Return the records exactly, with nothing added.

[Extracted data — start]

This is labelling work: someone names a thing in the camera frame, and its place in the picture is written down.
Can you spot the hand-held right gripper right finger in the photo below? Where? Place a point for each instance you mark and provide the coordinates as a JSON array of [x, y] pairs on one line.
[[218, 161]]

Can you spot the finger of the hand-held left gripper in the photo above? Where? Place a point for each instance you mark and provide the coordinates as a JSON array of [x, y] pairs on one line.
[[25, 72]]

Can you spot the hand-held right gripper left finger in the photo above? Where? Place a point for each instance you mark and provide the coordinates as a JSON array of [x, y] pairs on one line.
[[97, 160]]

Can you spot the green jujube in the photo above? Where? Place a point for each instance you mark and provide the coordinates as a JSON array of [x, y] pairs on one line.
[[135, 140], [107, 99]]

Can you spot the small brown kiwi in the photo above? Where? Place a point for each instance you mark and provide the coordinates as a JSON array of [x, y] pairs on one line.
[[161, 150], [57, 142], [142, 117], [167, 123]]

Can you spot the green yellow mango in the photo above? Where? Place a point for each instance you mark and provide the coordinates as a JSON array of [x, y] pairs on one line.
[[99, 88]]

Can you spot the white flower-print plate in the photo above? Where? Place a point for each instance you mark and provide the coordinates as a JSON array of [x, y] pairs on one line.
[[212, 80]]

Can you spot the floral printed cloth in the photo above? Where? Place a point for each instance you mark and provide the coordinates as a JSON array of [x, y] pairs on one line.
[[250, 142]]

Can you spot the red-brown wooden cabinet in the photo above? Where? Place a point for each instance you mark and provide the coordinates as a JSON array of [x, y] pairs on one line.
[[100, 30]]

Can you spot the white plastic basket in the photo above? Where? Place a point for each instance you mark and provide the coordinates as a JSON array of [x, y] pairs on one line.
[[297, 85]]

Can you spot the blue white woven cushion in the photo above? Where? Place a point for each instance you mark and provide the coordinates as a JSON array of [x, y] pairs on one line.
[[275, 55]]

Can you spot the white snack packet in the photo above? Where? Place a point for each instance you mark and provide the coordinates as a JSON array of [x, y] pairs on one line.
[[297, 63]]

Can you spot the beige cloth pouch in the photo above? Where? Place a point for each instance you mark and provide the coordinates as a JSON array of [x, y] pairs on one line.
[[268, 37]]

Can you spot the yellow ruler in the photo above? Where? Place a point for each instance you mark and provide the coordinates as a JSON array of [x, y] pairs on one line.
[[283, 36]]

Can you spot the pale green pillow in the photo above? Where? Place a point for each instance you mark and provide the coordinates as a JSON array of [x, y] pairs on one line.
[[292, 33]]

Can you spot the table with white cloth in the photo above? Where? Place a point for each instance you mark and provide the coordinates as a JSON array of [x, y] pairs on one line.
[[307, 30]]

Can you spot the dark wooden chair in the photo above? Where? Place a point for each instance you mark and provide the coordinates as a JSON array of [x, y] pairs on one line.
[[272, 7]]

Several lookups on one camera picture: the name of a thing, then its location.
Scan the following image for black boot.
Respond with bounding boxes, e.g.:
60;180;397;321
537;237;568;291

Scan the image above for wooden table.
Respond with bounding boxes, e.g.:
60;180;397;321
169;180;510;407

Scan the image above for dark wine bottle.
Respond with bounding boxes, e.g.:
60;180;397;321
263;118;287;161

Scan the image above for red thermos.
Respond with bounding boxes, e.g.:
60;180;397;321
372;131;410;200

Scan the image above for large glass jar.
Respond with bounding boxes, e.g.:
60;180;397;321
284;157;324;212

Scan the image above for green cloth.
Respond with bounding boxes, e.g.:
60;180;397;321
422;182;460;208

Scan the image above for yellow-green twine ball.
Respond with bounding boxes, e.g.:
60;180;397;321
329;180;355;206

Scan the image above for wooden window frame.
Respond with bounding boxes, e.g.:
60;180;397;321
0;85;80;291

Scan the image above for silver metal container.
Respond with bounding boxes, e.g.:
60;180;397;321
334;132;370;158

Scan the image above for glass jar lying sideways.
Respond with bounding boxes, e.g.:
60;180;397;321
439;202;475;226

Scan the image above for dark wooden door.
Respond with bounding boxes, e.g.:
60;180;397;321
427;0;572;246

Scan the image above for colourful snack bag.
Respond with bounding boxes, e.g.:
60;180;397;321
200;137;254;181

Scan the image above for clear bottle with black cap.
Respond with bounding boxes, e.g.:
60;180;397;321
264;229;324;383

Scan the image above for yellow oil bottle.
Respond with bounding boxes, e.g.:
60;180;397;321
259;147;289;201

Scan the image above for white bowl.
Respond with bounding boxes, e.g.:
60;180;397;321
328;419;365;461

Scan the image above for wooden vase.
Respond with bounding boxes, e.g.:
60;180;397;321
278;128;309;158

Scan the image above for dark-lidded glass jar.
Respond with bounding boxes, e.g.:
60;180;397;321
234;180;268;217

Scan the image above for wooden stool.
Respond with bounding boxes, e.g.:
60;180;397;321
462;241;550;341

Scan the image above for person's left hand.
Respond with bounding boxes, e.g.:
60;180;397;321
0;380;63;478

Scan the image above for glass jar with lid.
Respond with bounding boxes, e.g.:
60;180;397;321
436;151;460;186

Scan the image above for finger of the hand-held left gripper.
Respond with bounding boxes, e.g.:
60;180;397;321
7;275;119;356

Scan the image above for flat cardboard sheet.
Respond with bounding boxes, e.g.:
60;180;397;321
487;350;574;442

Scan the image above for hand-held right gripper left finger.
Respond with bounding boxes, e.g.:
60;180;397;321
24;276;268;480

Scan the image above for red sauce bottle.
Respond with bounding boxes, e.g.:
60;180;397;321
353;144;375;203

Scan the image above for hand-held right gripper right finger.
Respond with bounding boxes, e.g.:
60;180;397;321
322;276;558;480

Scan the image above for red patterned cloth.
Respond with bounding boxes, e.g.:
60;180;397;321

[Extracted data — finish]

● **Solution for this exercise**
This is labelling work: someone names a thing in the camera frame, and its place in the picture is written down.
Can you spot the hand-held right gripper right finger in the photo below? Where? Place a point for each instance you mark and provide the coordinates as a JSON array of [x, y] pairs on one line.
[[218, 161]]

Can you spot the finger of the hand-held left gripper in the photo above? Where? Place a point for each instance you mark and provide the coordinates as a JSON array of [x, y] pairs on one line.
[[25, 72]]

Can you spot the hand-held right gripper left finger in the photo above? Where? Place a point for each instance you mark and provide the coordinates as a JSON array of [x, y] pairs on one line.
[[97, 160]]

Can you spot the green jujube in the photo above? Where? Place a point for each instance you mark and provide the coordinates as a JSON array of [x, y] pairs on one line.
[[135, 140], [107, 99]]

Can you spot the small brown kiwi in the photo above? Where? Place a point for each instance you mark and provide the coordinates as a JSON array of [x, y] pairs on one line.
[[161, 150], [57, 142], [142, 117], [167, 123]]

Can you spot the green yellow mango in the photo above? Where? Place a point for each instance you mark and provide the coordinates as a JSON array of [x, y] pairs on one line.
[[99, 88]]

Can you spot the white flower-print plate in the photo above? Where? Place a point for each instance you mark and provide the coordinates as a JSON array of [x, y] pairs on one line.
[[212, 80]]

Can you spot the floral printed cloth in the photo above? Where? Place a point for each instance you mark and provide the coordinates as a JSON array of [x, y] pairs on one line.
[[250, 142]]

Can you spot the red-brown wooden cabinet in the photo above? Where? Place a point for each instance you mark and provide the coordinates as a JSON array of [x, y] pairs on one line.
[[100, 30]]

Can you spot the white plastic basket in the photo above? Where? Place a point for each instance you mark and provide the coordinates as a JSON array of [x, y] pairs on one line.
[[297, 85]]

Can you spot the blue white woven cushion in the photo above? Where? Place a point for each instance you mark and provide the coordinates as a JSON array of [x, y] pairs on one line.
[[275, 55]]

Can you spot the white snack packet in the photo above? Where? Place a point for each instance you mark and provide the coordinates as a JSON array of [x, y] pairs on one line.
[[297, 63]]

Can you spot the beige cloth pouch in the photo above? Where? Place a point for each instance you mark and provide the coordinates as a JSON array of [x, y] pairs on one line.
[[268, 37]]

Can you spot the yellow ruler in the photo above? Where? Place a point for each instance you mark and provide the coordinates as a JSON array of [x, y] pairs on one line.
[[283, 36]]

Can you spot the pale green pillow in the photo above? Where? Place a point for each instance you mark and provide the coordinates as a JSON array of [x, y] pairs on one line.
[[292, 33]]

Can you spot the table with white cloth in the photo above? Where? Place a point for each instance you mark and provide the coordinates as a JSON array of [x, y] pairs on one line.
[[307, 30]]

Can you spot the dark wooden chair in the photo above? Where? Place a point for each instance you mark and provide the coordinates as a JSON array of [x, y] pairs on one line.
[[272, 7]]

Several lookups on one camera picture: the name of a thing, then its location.
Scan the following image for black boot.
Respond with bounding boxes, e.g.:
60;180;397;321
537;237;568;291

Scan the image above for wooden table.
Respond with bounding boxes, e.g.:
60;180;397;321
169;180;510;407

Scan the image above for dark wine bottle.
Respond with bounding boxes, e.g.:
60;180;397;321
263;118;287;161

Scan the image above for red thermos.
Respond with bounding boxes, e.g.:
60;180;397;321
372;131;410;200

Scan the image above for large glass jar.
Respond with bounding boxes, e.g.:
60;180;397;321
284;157;324;212

Scan the image above for green cloth.
Respond with bounding boxes, e.g.:
60;180;397;321
422;182;460;208

Scan the image above for yellow-green twine ball.
Respond with bounding boxes, e.g.:
60;180;397;321
329;180;355;206

Scan the image above for wooden window frame.
Respond with bounding boxes, e.g.:
60;180;397;321
0;85;80;291

Scan the image above for silver metal container.
Respond with bounding boxes, e.g.:
60;180;397;321
334;132;370;158

Scan the image above for glass jar lying sideways.
Respond with bounding boxes, e.g.:
60;180;397;321
439;202;475;226

Scan the image above for dark wooden door.
Respond with bounding boxes, e.g.:
60;180;397;321
427;0;572;246

Scan the image above for colourful snack bag.
Respond with bounding boxes, e.g.:
60;180;397;321
200;137;254;181

Scan the image above for clear bottle with black cap.
Respond with bounding boxes, e.g.:
60;180;397;321
264;229;324;383

Scan the image above for yellow oil bottle.
Respond with bounding boxes, e.g.:
60;180;397;321
259;147;289;201

Scan the image above for white bowl.
Respond with bounding boxes, e.g.:
60;180;397;321
328;419;365;461

Scan the image above for wooden vase.
Respond with bounding boxes, e.g.:
60;180;397;321
278;128;309;158

Scan the image above for dark-lidded glass jar.
Respond with bounding boxes, e.g.:
60;180;397;321
234;180;268;217

Scan the image above for wooden stool.
Respond with bounding boxes, e.g.:
60;180;397;321
462;241;550;341

Scan the image above for person's left hand.
Respond with bounding boxes, e.g.:
60;180;397;321
0;380;63;478

Scan the image above for glass jar with lid.
Respond with bounding boxes, e.g.:
60;180;397;321
436;151;460;186

Scan the image above for finger of the hand-held left gripper.
Respond with bounding boxes, e.g.:
60;180;397;321
7;275;119;356

Scan the image above for flat cardboard sheet.
Respond with bounding boxes, e.g.:
60;180;397;321
487;350;574;442

Scan the image above for hand-held right gripper left finger.
Respond with bounding boxes, e.g.:
60;180;397;321
24;276;268;480

Scan the image above for red sauce bottle.
Respond with bounding boxes, e.g.:
60;180;397;321
353;144;375;203

Scan the image above for hand-held right gripper right finger.
Respond with bounding boxes, e.g.:
60;180;397;321
322;276;558;480

Scan the image above for red patterned cloth.
Respond with bounding boxes, e.g.:
60;180;397;321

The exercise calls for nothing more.